* _Provided material_:
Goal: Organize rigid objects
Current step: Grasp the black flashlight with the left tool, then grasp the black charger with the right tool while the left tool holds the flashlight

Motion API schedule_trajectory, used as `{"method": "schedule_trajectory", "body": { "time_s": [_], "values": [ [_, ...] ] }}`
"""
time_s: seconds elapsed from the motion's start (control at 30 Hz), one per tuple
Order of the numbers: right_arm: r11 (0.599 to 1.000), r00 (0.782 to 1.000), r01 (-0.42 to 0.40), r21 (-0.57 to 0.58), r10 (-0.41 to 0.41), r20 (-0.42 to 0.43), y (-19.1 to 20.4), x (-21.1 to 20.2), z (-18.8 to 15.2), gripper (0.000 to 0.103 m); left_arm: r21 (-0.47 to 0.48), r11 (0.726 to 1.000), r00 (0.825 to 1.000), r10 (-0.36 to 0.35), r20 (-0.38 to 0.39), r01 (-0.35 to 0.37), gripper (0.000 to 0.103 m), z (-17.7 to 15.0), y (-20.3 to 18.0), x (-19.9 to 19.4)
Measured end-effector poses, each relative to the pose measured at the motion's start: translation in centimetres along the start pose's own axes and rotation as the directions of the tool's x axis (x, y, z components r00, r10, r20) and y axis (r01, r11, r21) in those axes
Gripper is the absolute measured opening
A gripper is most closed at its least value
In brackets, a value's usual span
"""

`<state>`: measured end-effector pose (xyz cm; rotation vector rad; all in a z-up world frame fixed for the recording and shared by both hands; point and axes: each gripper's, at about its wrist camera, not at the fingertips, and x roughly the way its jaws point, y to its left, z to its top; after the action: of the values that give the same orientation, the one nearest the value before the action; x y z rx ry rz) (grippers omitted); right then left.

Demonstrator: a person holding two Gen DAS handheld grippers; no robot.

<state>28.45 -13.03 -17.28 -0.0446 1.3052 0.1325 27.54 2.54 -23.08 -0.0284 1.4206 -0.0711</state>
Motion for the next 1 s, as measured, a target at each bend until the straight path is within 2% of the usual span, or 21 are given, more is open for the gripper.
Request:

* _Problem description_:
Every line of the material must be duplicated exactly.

* _Answer to this exercise_:
Goal: Organize rigid objects
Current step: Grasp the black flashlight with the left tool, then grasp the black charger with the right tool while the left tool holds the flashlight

Motion API schedule_trajectory, used as `{"method": "schedule_trajectory", "body": { "time_s": [_], "values": [ [_, ...] ] }}`
"""
time_s: seconds elapsed from the motion's start (control at 30 Hz), one per tuple
Order of the numbers: right_arm: r11 (0.599 to 1.000), r00 (0.782 to 1.000), r01 (-0.42 to 0.40), r21 (-0.57 to 0.58), r10 (-0.41 to 0.41), r20 (-0.42 to 0.43), y (-19.1 to 20.4), x (-21.1 to 20.2), z (-18.8 to 15.2), gripper (0.000 to 0.103 m); left_arm: r21 (-0.47 to 0.48), r11 (0.726 to 1.000), r00 (0.825 to 1.000), r10 (-0.36 to 0.35), r20 (-0.38 to 0.39), r01 (-0.35 to 0.37), gripper (0.000 to 0.103 m), z (-17.7 to 15.0), y (-20.3 to 18.0), x (-19.9 to 19.4)
Measured end-effector poses, each relative to the pose measured at the motion's start: translation in centimetres along the start pose's own axes and rotation as the directions of the tool's x axis (x, y, z components r00, r10, r20) and y axis (r01, r11, r21) in those axes
Gripper is the absolute measured opening
A gripper is most closed at its least value
In brackets, a value's usual span
"""

`<state>`: measured end-effector pose (xyz cm; rotation vector rad; all in a z-up world frame fixed for the recording and shared by both hands; point and axes: each gripper's, at about its wrist camera, not at the fingertips, and x roughly the way its jaws point, y to its left, z to its top; after the action: of the values that give the same orientation, the one nearest the value before the action; x y z rx ry rz) (grippers omitted); right then left.

Demonstrator: a person holding two Gen DAS handheld grippers; no robot.

<state>28.45 -13.03 -17.28 -0.0446 1.3052 0.1325 27.54 2.54 -23.08 -0.0284 1.4206 -0.0711</state>
Motion for the next 1 s, as measured, a target at each bend until the straight path is within 2% of the usual span, or 21 are given, more is open for the gripper.
Request:

This exercise requires no further response.